Protective Measures for the Victims of Crime

On the agenda for my Justice colleagues tomorrow will be our final discussions on the proposed Regulation on mutual recognition of protection measures in civil matters. On foot of the successful conclusion of our negotiations with the European Parliament two weeks ago, I will present my colleagues with the final text of this important measure. This text will be voted on by the Parliament later this month and should be in force within two years.

The European Protection Order is part of the Commission’s victims’ package. It will enable victims of domestic violence, for example, to travel around Europe in safety. Thus, a woman who has been the victim of an abusive partner and found the courage to seek protection from the authorities will now be able to enjoy the safety of that protection in other Member States. This will give her the freedom go on holiday, visit family abroad, or even relocate, without further risking her safety or having to go through additional court procedures in other countries. I am sure that this measure will make a real difference to the lives of victims of domestic abuse and their families.

The European Protection Order is part of a package of measures aimed at improving the protection of victims of crime. Agreement was reached on the Directive on Victims’ Rights by the Cypriot Presidency, another valuable measure that specifies minimum standards for the rights, support and protection of victims of crime throughout the Union. In the next phase of action on victims’ rights the Commission will review existing rules on compensation of crime victims and carry out further studies to assess the needs of victims in specific areas. I look forward to the development of these initiatives because they put victims at the heart of the Union’s criminal-justice agenda.
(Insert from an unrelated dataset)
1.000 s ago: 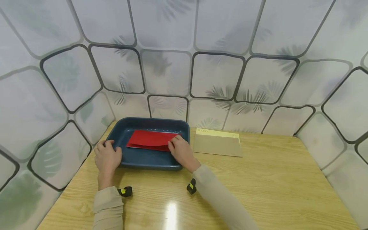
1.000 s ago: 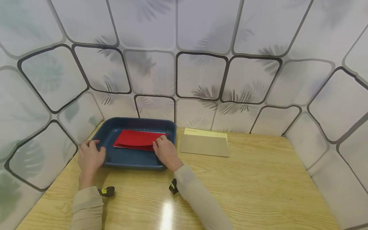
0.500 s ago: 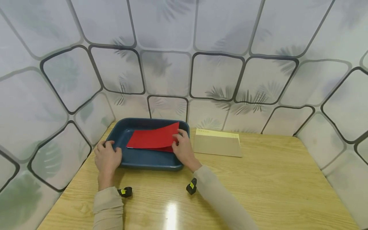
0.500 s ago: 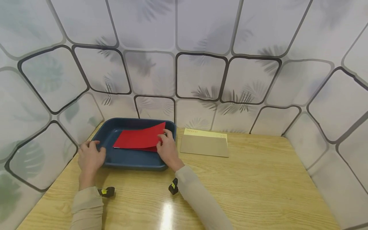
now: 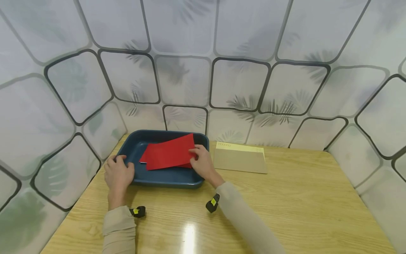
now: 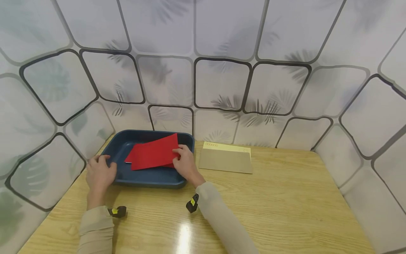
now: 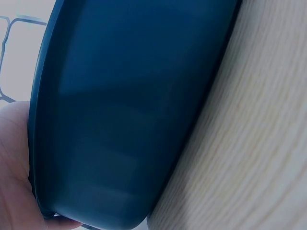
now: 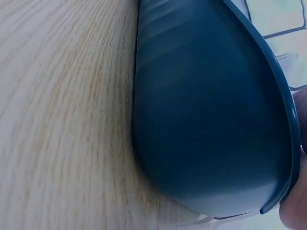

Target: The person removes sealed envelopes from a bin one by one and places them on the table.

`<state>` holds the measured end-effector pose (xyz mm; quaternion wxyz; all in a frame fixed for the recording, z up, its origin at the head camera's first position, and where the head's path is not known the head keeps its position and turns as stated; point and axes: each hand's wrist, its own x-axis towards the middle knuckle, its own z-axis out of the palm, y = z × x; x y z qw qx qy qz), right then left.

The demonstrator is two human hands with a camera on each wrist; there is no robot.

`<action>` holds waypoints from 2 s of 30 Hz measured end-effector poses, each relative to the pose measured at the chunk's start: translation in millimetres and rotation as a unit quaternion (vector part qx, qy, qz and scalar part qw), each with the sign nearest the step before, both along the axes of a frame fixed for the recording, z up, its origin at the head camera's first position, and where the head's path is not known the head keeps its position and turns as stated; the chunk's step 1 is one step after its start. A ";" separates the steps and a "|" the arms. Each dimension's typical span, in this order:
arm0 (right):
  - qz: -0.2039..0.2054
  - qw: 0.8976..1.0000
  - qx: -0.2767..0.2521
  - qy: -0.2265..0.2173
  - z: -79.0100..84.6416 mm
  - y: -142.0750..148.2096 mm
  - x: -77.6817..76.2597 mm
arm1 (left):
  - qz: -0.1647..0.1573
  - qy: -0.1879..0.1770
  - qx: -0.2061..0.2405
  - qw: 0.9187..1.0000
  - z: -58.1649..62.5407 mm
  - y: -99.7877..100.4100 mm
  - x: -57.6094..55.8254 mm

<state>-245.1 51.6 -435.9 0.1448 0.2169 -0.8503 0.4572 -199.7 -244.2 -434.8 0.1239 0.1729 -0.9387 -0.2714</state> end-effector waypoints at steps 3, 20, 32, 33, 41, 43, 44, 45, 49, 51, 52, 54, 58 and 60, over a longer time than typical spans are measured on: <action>0.002 1.000 0.000 -0.001 0.6 -0.3 0.9 | -0.003 -0.002 -0.001 1.000 0.6 -0.7 0.2; 0.029 0.993 -0.098 0.061 7.6 11.1 3.3 | 0.000 0.004 -0.013 1.000 1.5 0.2 1.0; 0.023 0.969 -0.244 -0.016 43.1 47.6 40.9 | -0.001 0.004 -0.013 1.000 0.5 -0.3 0.4; 0.023 0.965 -0.259 -0.025 39.9 52.1 40.0 | -0.001 0.003 -0.013 1.000 0.4 -0.5 0.3; 0.013 0.953 -0.302 -0.021 19.3 85.8 39.5 | -0.003 -0.005 -0.007 1.000 -0.5 -0.3 0.2; 0.010 0.951 -0.309 -0.015 17.5 93.8 42.8 | -0.005 -0.005 -0.006 1.000 -0.7 -0.1 0.2; 0.007 0.949 -0.314 -0.013 16.3 97.9 44.1 | -0.006 -0.004 -0.006 1.000 -0.7 -0.1 0.2; 0.005 0.948 -0.317 -0.010 15.1 101.9 45.1 | -0.006 -0.004 -0.006 1.000 -0.8 -0.1 0.2; -0.010 0.947 -0.321 -0.004 13.8 115.7 45.5 | -0.003 -0.001 -0.008 1.000 -0.4 -0.9 0.3; -0.020 0.946 -0.323 -0.005 14.8 121.5 44.7 | 0.000 -0.003 -0.008 1.000 -0.2 -1.4 0.7; -0.026 0.945 -0.326 -0.007 15.6 124.3 44.6 | 0.001 -0.002 -0.007 1.000 0.1 -1.5 1.0; -0.043 0.943 -0.331 -0.013 16.7 129.7 44.5 | 0.001 -0.003 -0.006 1.000 0.4 -1.3 1.8; -0.071 0.937 -0.341 -0.025 18.7 139.8 43.7 | -0.002 -0.001 -0.002 1.000 0.7 0.2 3.0; -0.083 0.934 -0.345 -0.032 19.7 143.9 43.1 | -0.002 -0.001 -0.001 1.000 0.9 1.1 3.4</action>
Last June, the Commission adopted a European Strategy towards the Eradication of Trafficking in Human Beings. The Strategy comprises concrete and practical measures that will be implemented over the next five years. The measures will support and complement the implementation of EU legislation on trafficking in human beings. The Irish Presidency has brought forward an initiative to support victims in this area, which, I intend, will form part of Council Conclusions at the Justice and Home Affairs Council in June.

Criminal Due Process

 

There are other areas where the EU must continue to improve rights and the Rule of Law. In 2009 the Justice and Home Affairs Council adopted a roadmap on procedural rights in the criminal process. The objective is to establish common minimum standards of procedural rights in criminal proceedings to ensure that the basic rights of suspects and accused persons are sufficiently protected. Directives on the right to interpretation and translation and the right to information have already been adopted.
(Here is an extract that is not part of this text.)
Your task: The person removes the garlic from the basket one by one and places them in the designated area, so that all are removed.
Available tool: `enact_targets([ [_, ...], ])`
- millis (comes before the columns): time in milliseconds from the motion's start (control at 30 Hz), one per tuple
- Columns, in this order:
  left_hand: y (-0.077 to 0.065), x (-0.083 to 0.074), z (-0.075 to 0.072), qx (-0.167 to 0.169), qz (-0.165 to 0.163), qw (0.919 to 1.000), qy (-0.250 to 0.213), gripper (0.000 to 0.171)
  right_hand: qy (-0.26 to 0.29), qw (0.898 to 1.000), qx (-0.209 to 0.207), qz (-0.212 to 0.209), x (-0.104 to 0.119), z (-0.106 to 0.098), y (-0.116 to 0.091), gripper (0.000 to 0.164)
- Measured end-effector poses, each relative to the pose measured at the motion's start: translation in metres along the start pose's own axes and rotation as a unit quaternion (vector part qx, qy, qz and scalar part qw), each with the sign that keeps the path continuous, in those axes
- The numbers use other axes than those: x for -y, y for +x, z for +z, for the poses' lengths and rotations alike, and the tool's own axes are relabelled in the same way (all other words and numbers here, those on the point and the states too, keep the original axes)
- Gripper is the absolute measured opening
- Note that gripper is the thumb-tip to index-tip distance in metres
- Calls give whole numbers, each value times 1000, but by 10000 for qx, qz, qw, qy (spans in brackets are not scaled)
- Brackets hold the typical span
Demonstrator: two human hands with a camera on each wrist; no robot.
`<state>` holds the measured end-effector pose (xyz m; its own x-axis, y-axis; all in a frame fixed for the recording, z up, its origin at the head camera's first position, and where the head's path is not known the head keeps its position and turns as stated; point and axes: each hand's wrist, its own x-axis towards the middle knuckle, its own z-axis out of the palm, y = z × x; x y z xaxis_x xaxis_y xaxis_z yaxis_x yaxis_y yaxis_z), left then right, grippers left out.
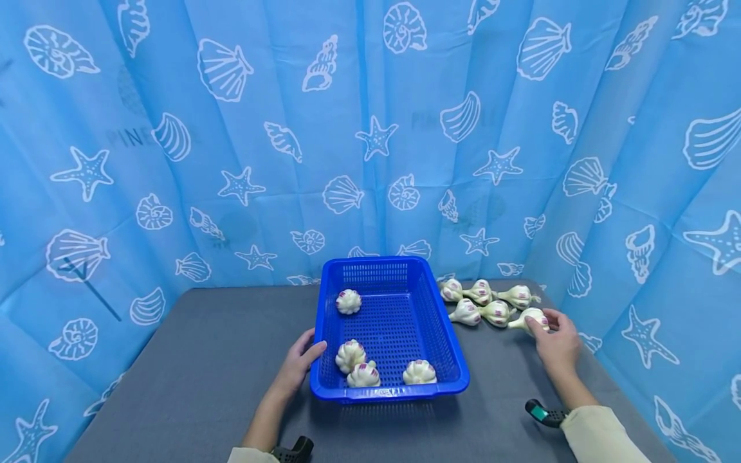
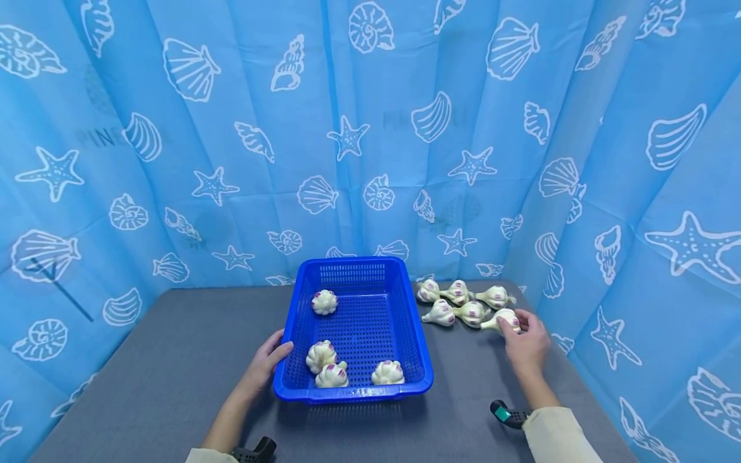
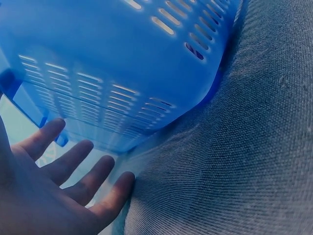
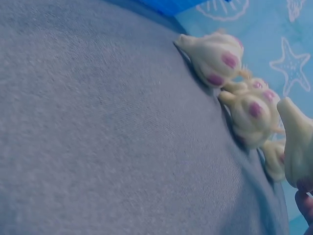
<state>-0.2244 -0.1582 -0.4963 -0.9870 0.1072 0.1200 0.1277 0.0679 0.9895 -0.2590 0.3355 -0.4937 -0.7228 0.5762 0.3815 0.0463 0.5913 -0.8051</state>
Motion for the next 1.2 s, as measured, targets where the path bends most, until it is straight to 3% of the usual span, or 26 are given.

Under the Irish Presidency the proposed Directive on the right of access to a lawyer in criminal proceedings is making progress. This proposal seeks to improve the rights of suspects and accused persons in criminal proceedings by ensuring, as a common minimum standard, the right to a lawyer and to communicate upon arrest with a third person. The Council reached agreement on this file last June and I am hopeful that the Irish Presidency will successfully conclude negotiations with the European Parliament on this important instrument.
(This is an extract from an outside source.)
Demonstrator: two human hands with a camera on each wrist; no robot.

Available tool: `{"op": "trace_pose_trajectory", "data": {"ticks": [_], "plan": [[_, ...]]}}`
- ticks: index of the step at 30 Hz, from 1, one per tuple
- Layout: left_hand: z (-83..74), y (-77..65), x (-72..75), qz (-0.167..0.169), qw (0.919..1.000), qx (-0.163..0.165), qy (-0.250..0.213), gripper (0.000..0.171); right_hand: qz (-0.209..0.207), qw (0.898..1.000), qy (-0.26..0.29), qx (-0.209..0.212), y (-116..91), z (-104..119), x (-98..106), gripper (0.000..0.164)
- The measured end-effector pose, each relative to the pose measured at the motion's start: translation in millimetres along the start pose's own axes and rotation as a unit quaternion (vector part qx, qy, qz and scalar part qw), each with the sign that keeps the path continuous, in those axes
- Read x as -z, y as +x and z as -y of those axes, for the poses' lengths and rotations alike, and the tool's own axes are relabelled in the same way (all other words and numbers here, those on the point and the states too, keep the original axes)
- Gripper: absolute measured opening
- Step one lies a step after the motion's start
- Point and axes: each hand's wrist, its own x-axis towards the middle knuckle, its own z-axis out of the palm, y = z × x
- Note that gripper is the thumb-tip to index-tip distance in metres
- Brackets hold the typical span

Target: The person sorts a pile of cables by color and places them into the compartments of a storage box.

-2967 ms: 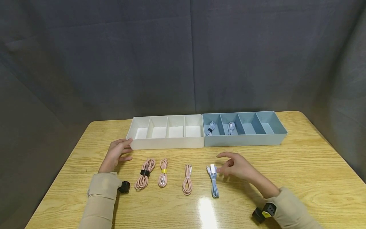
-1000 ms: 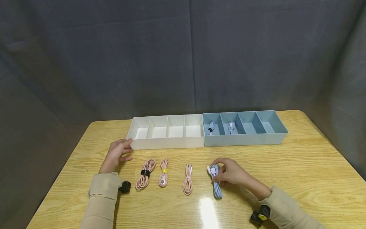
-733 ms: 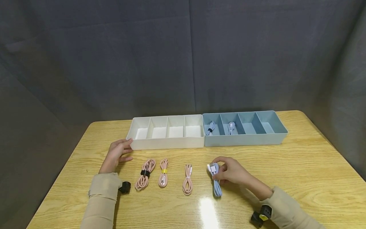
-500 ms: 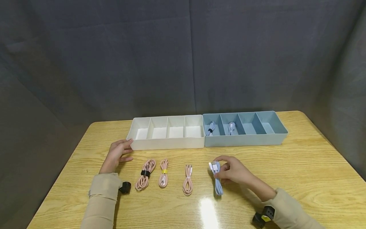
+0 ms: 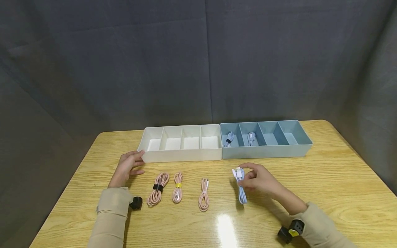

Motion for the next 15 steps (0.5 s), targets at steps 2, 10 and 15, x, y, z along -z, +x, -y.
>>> {"op": "trace_pose_trajectory", "data": {"ticks": [2,10,15], "plan": [[-0.7,-0.5,-0.9,-0.007,1.0000,0.003,-0.004,0.069,-0.007,1.000,0.000,-0.002,0,1,3,0.059],[9.2,11.9,-0.3,-0.015,0.9999,0.004,-0.002,0.070,-0.024,1.000,0.002,-0.002,1,3,12,0.061],[1.2,2.8,-2.6,-0.015,0.9999,0.004,0.000,0.067,-0.033,0.999,0.006,0.002,3,2,15,0.063]]}}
I look forward the publication of the next measure on the roadmap which will aim to establish special safeguards in criminal procedures for suspected or accused persons who are vulnerable and who cannot understand the proceedings.

Colleagues:

Europe has a commendable record on human rights. It is a free and safe place for most of us who live, work and travel within the European Union. But there are still many improvements needed to ensure that everyone can enjoy the rights and freedoms that most of us take for granted. Getting to the Rule of law and respect for fundamental rights does not simply mean paying lip service to the ideal. We must ensure that the Rule of Law and respect for fundamental rights makes the sort of difference that matters in the lives of our citizens. It must be a cultural achievement, a social fact of universal and local practical significance throughout the Union.